▸ **Task**
Among the entries below, one stretch runs from the line that contains "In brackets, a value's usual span" through the line that contains "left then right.". Repeat that stretch exactly, ends included, and only that.

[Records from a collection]
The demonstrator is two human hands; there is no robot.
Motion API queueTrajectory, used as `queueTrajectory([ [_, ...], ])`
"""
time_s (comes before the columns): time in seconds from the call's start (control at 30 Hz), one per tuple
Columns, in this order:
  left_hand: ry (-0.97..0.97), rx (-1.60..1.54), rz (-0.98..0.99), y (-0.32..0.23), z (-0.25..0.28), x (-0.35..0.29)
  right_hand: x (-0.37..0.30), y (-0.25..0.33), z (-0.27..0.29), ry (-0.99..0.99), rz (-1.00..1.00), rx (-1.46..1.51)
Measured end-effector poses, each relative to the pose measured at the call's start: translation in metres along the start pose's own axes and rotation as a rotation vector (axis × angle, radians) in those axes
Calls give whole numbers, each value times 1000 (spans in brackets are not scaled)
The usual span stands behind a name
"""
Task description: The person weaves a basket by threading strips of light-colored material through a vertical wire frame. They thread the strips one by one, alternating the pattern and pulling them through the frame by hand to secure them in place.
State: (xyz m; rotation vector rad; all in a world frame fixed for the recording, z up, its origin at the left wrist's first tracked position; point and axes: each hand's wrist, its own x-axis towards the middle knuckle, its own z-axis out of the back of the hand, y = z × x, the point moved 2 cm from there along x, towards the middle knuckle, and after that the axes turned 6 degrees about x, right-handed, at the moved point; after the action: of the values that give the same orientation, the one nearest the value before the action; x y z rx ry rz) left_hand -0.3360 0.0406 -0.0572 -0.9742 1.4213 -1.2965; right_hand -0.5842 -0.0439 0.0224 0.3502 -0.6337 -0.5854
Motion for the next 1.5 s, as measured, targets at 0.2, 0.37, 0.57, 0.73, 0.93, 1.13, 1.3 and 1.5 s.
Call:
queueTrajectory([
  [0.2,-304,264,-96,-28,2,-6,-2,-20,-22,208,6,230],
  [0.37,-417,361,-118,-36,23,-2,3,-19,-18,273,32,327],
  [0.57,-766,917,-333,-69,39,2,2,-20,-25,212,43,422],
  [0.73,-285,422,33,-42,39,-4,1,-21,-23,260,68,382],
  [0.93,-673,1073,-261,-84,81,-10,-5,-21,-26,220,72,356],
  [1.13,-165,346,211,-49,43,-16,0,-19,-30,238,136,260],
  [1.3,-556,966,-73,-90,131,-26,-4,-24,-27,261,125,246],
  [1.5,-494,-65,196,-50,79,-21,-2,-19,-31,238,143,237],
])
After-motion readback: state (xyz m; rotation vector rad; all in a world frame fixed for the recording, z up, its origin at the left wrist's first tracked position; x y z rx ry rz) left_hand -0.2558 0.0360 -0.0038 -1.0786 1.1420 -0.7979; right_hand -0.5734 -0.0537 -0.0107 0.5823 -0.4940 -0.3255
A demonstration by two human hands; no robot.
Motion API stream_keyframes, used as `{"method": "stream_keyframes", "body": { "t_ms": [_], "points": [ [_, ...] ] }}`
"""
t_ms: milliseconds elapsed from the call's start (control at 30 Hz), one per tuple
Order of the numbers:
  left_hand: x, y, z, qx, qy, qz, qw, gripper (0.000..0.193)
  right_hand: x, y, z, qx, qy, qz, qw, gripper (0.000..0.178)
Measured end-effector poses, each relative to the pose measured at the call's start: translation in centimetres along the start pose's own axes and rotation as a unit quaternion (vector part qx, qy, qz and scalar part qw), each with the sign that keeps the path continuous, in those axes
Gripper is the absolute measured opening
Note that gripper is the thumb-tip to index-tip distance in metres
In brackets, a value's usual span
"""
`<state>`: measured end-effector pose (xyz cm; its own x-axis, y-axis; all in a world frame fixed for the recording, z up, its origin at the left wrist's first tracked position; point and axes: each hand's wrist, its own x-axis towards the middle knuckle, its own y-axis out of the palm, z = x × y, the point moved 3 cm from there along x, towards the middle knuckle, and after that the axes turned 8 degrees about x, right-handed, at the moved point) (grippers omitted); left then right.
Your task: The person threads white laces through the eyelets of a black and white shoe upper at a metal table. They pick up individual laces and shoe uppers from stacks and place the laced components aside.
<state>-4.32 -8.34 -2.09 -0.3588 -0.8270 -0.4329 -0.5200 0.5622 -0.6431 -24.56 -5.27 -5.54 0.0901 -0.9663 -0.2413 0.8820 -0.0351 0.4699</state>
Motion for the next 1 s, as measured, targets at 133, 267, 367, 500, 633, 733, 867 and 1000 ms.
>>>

▸ **The answer**
In brackets, a value's usual span
"""
`<state>`: measured end-effector pose (xyz cm; its own x-axis, y-axis; all in a world frame fixed for the recording, z up, its origin at the left wrist's first tracked position; point and axes: each hand's wrist, its own x-axis towards the middle knuckle, its own y-axis out of the palm, z = x × y, the point moved 3 cm from there along x, towards the middle knuckle, and after that the axes turned 8 degrees about x, right-handed, at the moved point) (grippers omitted); left then right.

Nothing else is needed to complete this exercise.